Very Berry Sherry: put hawthorn berries into sherry bottles and leave it to stew for 2-4 weeks. I tried this but couldn't help adding Elderberries too. (from David Pirie)

Raspberry Devine: fill a jar with Raspberries without swashing them. Pour over sugar till granules hit the bottom. Fill the jar with Brandy. Seal and leave. From Mike Feingold,  who then serves with a spoon at festivals.  

- I will add to this section but for now consult a medical herbalist (ME) or from the link to N.I.M.H on links page.


- It is fun to be outside but more fun when you know how to play with plants.  From watching evening primrose flowers opening and betting which one will open first, to making guns from ribwort and seeing if your friend notices the clump of cleavers on his/her back. 

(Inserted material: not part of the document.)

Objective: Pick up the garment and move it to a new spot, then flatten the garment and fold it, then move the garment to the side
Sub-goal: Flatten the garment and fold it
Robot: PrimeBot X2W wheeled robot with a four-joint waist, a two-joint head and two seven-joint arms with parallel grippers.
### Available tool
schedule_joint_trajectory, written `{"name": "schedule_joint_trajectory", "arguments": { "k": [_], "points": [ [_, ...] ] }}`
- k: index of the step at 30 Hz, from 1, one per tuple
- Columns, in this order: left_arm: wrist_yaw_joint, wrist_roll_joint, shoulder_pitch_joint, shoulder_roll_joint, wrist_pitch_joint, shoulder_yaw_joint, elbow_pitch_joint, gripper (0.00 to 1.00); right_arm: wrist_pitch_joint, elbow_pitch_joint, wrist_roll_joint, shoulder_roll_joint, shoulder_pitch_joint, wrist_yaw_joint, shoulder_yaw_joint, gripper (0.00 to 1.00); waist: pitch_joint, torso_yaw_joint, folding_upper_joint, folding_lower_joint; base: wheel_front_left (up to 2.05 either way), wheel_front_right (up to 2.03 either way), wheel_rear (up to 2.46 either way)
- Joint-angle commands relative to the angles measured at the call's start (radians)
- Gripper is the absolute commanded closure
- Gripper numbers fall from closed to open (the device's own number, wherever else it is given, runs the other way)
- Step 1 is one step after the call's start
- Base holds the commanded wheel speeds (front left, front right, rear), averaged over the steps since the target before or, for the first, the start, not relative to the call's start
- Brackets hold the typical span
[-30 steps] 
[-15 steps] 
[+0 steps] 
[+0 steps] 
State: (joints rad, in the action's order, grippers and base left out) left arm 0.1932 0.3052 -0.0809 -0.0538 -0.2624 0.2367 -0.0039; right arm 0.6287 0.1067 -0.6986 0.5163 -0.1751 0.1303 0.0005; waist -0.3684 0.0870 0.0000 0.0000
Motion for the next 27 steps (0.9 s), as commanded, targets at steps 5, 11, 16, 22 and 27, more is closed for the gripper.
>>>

- There are also drawing, pressing and growing herbs and flowers as well.

- Daisy chains, counting how many petals they have. Many have 34 and if not they usually have 55 or 89. this is according to fibonacci sequences. Of course petals fall off and don't grow properly but this is a good way to introduce the universal laws of nature and maths.

Plantain guns 

Creating magic Gardens by creating nests, tiny cosy homes out of twigs and things you find.  

Herbal Super Heroes, giving super hero powers to flowers, trees etc. Give them a name, are they goodies or baddies, make up a storyline for them. 

Mud, Water, Wildlife and Chilling all easy to do too.